■ TRY IT:
Return copies of the lines below that mention "photo".

■ ENTRIES PROVIDED:

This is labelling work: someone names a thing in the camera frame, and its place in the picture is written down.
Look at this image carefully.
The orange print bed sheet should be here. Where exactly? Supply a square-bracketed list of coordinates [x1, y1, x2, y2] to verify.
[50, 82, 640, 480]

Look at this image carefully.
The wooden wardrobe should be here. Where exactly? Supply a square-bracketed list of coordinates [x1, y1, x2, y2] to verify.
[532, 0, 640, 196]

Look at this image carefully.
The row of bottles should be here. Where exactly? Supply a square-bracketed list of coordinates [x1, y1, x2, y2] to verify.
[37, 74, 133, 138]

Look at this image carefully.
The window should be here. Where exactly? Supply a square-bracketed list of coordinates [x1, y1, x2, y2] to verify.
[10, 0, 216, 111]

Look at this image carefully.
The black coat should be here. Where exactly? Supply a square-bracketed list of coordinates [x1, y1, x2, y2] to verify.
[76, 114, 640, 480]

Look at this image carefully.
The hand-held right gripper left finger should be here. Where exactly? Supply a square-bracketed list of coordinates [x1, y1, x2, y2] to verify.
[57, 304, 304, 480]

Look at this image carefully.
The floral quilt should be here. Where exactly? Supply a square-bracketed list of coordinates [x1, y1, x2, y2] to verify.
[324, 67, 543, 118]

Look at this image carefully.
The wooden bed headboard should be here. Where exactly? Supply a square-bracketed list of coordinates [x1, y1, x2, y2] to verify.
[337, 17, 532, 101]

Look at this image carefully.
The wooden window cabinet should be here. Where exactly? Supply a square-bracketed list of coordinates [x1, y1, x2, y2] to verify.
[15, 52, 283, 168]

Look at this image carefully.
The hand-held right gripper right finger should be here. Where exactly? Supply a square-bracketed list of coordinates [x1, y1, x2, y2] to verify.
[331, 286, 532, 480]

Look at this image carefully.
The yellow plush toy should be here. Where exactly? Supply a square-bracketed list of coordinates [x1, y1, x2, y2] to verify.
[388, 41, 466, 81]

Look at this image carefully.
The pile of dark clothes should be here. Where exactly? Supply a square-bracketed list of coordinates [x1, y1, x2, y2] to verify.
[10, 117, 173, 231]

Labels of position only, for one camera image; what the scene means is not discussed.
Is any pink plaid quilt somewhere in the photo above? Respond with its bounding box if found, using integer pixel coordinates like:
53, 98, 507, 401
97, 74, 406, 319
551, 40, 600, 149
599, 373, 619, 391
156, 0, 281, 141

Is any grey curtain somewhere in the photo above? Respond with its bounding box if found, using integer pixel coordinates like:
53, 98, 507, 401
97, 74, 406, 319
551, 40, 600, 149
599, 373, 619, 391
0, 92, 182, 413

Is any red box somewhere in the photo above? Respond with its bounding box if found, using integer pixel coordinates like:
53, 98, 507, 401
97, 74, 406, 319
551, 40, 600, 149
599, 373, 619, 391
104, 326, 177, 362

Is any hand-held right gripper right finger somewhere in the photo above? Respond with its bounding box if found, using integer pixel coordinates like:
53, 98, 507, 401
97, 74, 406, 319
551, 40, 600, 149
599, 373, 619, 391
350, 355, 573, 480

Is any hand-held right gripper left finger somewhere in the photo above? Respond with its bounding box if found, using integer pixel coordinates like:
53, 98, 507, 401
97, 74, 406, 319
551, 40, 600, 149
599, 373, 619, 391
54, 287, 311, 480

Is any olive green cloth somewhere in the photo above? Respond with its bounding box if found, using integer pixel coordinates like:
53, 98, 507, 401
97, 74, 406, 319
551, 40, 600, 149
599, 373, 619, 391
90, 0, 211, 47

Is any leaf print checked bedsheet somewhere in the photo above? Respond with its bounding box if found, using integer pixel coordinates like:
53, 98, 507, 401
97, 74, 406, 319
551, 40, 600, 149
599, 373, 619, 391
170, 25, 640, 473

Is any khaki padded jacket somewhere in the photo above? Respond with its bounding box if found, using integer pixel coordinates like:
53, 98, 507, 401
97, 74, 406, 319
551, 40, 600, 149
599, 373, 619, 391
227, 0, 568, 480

■ ANSWER SECTION:
Is any pink plaid quilt somewhere in the photo above? Respond with its bounding box if found, using integer pixel coordinates like:
Is any grey curtain somewhere in the photo above? Respond with its bounding box if found, using integer pixel coordinates like:
Is any red box somewhere in the photo above? Respond with its bounding box if found, using integer pixel coordinates like:
Is any hand-held right gripper right finger somewhere in the photo above? Respond with its bounding box if found, using integer pixel coordinates like:
Is any hand-held right gripper left finger somewhere in the photo above? Respond with its bounding box if found, using integer pixel coordinates like:
Is any olive green cloth somewhere in the photo above? Respond with its bounding box if found, using integer pixel coordinates like:
Is any leaf print checked bedsheet somewhere in the photo above? Respond with its bounding box if found, using integer pixel coordinates like:
Is any khaki padded jacket somewhere in the photo above? Respond with its bounding box if found, using integer pixel coordinates like:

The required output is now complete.